Planning your assessment (Week 5)

Welcome - This is the first step to the final project!

a. Purpose (What are you measuring?)

This assessment measures academic writing skills in college students. It focuses on how clearly and effectively students can write using proper grammar, logical ideas, smooth flow, and clear structure. The goal is to understand how strong a student’s writing is and where they can improve.

b.Target Audience (Who is this for?)

This assessment is for undergraduate college students. It is used by instructors in writing or general education courses. The tool is used in a classroom setting to help teachers evaluate student writing.

c. Specific Outcomes to Measure (What kind of thing?)

This assessment mainly measures skills, specifically writing ability. It also looks at behaviors, such as how students organize their ideas and apply writing rules. The focus is on what students can actually produce in their writing.

d. Example From Real Life (Find an existing measure)

One example is the AAC&U VALUE Rubric for Written Communication, which evaluates student writing based on structure, clarity, and grammar. Another example is the IELTS Writing test, which measures writing ability using categories like coherence and grammar.

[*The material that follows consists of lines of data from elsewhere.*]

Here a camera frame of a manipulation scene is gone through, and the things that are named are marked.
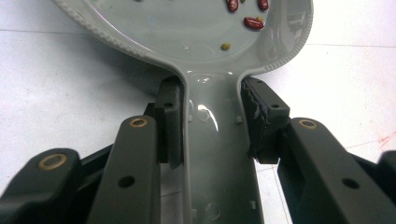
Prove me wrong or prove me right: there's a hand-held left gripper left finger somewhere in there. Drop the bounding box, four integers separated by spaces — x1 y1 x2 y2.
87 76 185 224

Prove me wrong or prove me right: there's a grey dustpan with orange edge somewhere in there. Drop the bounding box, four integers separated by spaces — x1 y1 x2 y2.
50 0 314 224

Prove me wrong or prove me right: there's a white table cover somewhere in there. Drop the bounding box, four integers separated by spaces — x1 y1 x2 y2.
0 0 396 224

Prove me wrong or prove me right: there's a pile of red beans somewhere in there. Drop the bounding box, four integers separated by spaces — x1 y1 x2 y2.
134 0 271 51

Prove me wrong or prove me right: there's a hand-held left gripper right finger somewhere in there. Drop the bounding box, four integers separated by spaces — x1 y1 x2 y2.
240 77 396 224

Both use rubric-style scoring similar to this project.

Model and Tool selections (Week 6)

a. Name the assessment or evaluation framework you will use.

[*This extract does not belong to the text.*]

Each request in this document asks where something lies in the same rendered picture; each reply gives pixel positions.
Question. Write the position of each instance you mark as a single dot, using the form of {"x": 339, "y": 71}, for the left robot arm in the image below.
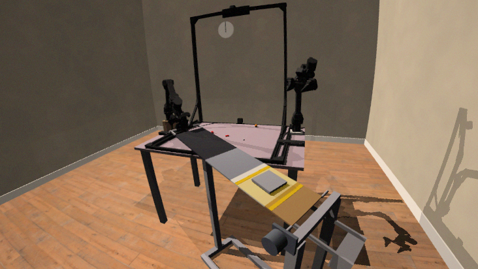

This project uses Evidence-Centered Design (ECD). This framework helps connect what you want to measure, the evidence you collect, and how you interpret the results.

b. Justification (Why does this framework fit?)

Evidence-Centered Design fits this project because it keeps everything aligned and clear. It helps make sure the rubric actually measures writing skills and not something unrelated. It also makes it easier to explain where scores come from and why they matter. This framework is useful because it focuses directly on assessment design. Other frameworks are more general, but ECD is better for building a tool like this.

c. Implications for Tool Design (What kind of measurement will you design?)

Using ECD means the tool will be a rubric-based assessment. It will use clear scoring categories like grammar, logic, fluency, and structure. The tool is mainly formative, so it helps students improve instead of just giving a final grade. It uses numbers for scores but also gives simple feedback to explain results.